## Task statement
Give the number of lines in the data below that contain "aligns", with no other words.

===

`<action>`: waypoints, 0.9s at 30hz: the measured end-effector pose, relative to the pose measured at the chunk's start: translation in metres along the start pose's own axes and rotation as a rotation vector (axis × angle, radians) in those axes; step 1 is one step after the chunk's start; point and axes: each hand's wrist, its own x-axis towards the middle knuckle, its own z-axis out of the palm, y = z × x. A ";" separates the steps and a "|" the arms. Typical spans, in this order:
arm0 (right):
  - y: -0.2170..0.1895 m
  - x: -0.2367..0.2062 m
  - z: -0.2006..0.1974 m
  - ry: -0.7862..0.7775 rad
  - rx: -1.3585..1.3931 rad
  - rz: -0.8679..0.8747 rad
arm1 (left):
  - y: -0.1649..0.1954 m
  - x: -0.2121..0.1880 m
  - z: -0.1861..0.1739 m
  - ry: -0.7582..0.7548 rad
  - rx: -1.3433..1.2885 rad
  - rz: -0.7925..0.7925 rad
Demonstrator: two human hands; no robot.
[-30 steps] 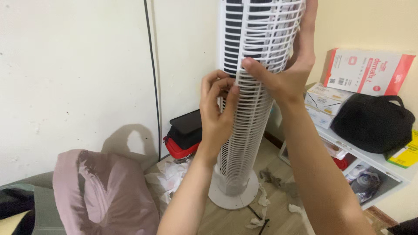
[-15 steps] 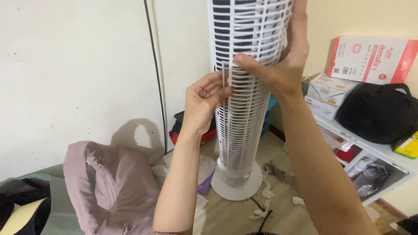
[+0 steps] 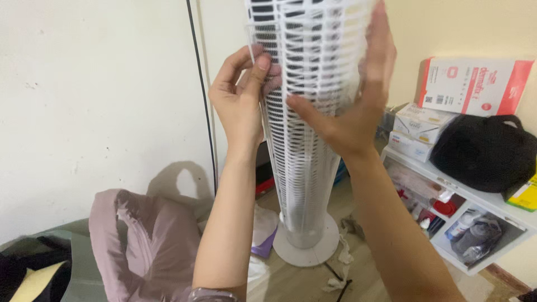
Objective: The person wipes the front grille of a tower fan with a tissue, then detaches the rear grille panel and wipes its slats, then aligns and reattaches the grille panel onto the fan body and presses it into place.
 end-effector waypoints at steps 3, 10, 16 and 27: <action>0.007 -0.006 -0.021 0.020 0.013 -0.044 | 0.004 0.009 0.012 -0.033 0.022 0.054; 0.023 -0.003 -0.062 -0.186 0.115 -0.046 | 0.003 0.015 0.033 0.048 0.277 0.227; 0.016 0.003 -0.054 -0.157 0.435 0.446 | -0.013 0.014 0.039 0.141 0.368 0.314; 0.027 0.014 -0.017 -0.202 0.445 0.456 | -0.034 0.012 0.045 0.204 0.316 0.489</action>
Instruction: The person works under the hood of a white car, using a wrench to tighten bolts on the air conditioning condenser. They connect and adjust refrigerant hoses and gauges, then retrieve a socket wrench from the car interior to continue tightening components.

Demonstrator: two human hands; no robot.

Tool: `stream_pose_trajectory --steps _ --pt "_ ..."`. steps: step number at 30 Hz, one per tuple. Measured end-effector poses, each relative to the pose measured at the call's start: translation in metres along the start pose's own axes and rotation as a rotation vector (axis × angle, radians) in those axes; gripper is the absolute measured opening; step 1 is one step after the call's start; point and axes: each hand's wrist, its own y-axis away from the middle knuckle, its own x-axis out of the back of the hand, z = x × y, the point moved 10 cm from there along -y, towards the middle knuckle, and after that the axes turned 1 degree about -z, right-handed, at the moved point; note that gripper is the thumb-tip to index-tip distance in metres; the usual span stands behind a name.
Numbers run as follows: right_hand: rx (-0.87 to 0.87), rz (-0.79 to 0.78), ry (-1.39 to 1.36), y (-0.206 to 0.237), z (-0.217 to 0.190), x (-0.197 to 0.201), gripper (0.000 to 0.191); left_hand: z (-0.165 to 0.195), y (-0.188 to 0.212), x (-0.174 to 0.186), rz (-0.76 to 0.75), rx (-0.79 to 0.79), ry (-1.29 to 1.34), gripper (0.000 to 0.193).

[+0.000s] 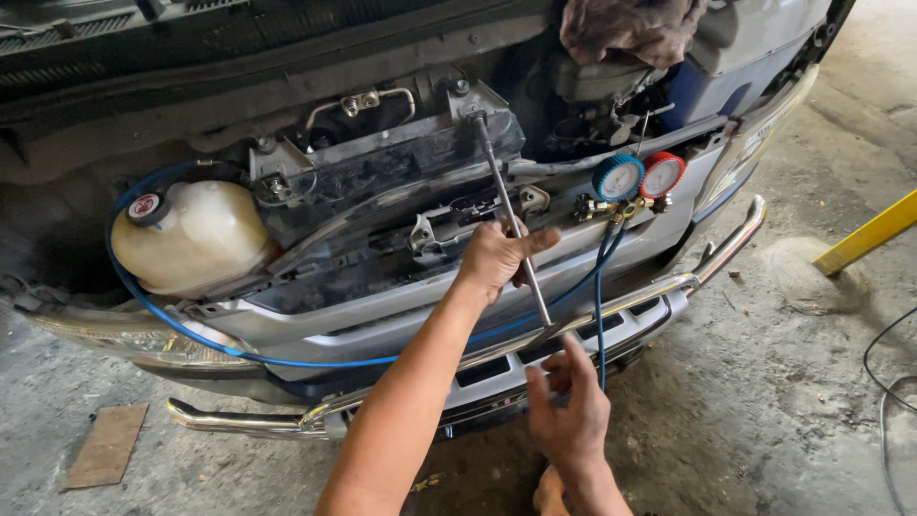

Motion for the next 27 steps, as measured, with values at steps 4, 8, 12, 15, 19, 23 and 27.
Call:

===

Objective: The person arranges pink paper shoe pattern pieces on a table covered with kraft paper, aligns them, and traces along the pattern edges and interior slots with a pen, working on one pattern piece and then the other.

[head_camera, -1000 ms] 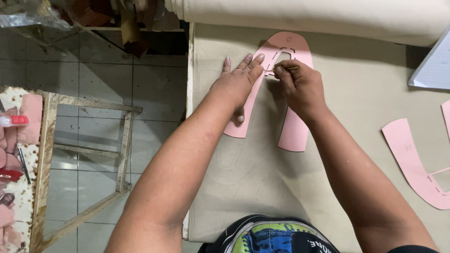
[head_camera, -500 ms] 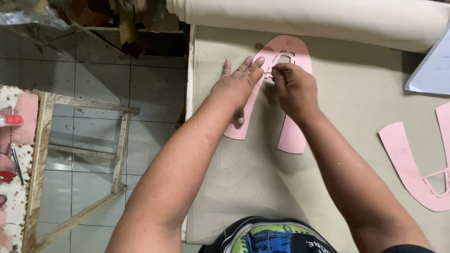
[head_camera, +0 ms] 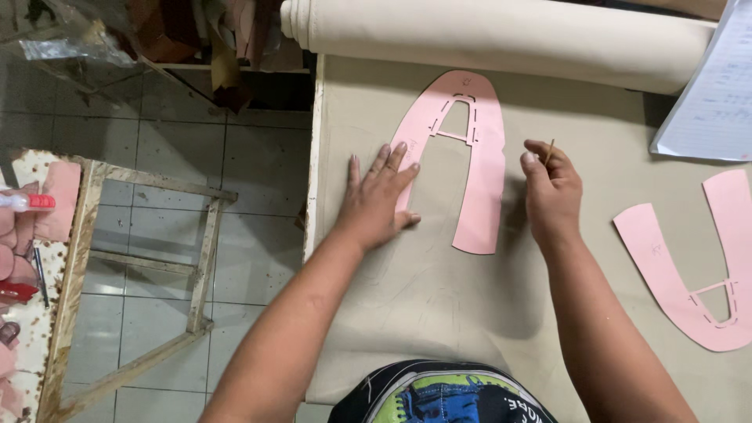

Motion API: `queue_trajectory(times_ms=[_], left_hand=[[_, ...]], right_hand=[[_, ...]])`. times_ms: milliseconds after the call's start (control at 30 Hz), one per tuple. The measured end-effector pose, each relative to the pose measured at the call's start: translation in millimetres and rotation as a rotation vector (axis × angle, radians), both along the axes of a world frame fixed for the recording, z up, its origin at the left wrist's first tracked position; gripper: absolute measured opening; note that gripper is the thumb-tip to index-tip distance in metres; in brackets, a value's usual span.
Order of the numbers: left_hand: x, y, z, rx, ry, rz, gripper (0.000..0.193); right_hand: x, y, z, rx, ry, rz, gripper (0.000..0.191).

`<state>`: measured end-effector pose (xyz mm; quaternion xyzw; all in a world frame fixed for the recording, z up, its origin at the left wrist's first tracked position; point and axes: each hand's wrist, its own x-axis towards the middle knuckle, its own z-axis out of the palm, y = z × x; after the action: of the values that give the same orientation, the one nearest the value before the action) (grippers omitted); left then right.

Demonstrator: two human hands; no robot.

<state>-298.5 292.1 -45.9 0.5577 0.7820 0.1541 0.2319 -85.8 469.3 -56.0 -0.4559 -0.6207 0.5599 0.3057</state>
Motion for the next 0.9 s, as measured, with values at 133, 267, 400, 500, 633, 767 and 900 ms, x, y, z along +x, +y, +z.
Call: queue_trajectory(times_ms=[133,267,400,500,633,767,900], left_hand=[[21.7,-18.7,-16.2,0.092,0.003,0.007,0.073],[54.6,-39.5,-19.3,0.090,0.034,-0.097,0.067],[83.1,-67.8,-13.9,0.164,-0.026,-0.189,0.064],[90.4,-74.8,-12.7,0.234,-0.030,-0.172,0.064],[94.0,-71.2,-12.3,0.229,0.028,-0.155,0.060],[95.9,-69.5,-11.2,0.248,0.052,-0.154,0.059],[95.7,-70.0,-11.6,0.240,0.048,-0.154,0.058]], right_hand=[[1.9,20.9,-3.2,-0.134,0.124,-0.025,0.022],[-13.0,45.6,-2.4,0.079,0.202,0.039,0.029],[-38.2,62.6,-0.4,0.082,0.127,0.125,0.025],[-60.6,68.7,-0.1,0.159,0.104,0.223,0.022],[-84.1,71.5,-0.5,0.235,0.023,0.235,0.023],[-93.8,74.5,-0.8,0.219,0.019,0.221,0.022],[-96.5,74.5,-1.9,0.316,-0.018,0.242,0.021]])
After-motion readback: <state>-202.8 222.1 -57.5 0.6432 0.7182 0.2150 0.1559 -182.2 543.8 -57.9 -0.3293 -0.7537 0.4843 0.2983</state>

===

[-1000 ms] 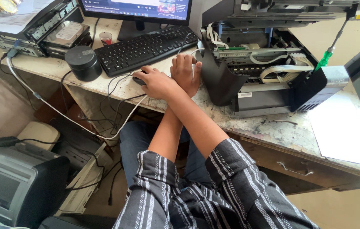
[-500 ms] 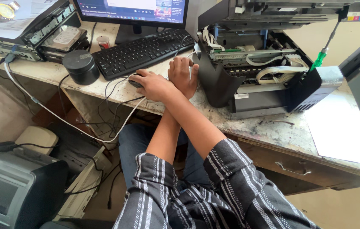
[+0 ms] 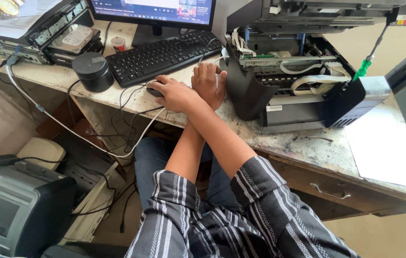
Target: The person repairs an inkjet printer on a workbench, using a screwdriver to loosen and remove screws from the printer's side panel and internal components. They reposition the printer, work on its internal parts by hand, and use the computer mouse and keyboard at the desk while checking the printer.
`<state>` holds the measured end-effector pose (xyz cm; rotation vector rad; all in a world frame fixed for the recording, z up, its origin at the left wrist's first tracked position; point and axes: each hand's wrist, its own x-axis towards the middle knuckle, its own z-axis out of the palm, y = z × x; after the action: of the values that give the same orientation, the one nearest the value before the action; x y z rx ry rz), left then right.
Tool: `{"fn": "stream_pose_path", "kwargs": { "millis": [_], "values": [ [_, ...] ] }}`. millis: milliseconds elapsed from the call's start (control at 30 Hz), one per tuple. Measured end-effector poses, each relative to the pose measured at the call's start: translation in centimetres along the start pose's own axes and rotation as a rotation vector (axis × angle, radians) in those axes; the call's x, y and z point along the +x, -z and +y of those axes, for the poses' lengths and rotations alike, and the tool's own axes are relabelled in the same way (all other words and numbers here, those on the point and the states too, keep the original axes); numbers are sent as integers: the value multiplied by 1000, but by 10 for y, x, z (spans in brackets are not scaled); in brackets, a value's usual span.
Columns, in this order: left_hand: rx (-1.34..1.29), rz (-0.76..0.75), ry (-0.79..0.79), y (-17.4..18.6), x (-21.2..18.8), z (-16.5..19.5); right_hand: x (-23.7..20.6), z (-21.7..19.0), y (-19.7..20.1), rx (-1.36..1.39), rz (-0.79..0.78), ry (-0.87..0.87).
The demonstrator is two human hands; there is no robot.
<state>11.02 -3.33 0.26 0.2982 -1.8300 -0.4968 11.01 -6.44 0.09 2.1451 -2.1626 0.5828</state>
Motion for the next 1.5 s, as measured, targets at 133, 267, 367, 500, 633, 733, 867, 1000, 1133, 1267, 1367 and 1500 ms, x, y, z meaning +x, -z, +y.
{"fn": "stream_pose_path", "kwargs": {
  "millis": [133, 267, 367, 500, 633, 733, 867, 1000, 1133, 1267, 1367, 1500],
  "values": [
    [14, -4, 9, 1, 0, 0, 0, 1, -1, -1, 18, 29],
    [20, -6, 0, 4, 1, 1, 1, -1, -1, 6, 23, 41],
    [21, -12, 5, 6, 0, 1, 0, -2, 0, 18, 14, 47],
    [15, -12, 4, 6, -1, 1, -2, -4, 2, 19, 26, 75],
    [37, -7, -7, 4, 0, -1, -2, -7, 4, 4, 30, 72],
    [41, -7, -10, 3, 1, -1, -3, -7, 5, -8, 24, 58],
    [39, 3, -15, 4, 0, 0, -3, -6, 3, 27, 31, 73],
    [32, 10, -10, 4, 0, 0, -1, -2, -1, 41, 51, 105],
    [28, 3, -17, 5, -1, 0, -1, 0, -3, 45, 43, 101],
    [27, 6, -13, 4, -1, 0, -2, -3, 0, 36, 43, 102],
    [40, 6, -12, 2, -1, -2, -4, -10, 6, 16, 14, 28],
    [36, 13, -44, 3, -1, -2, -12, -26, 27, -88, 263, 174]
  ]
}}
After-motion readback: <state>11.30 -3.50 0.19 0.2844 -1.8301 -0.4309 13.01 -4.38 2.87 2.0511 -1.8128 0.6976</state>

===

## Answer to this problem
2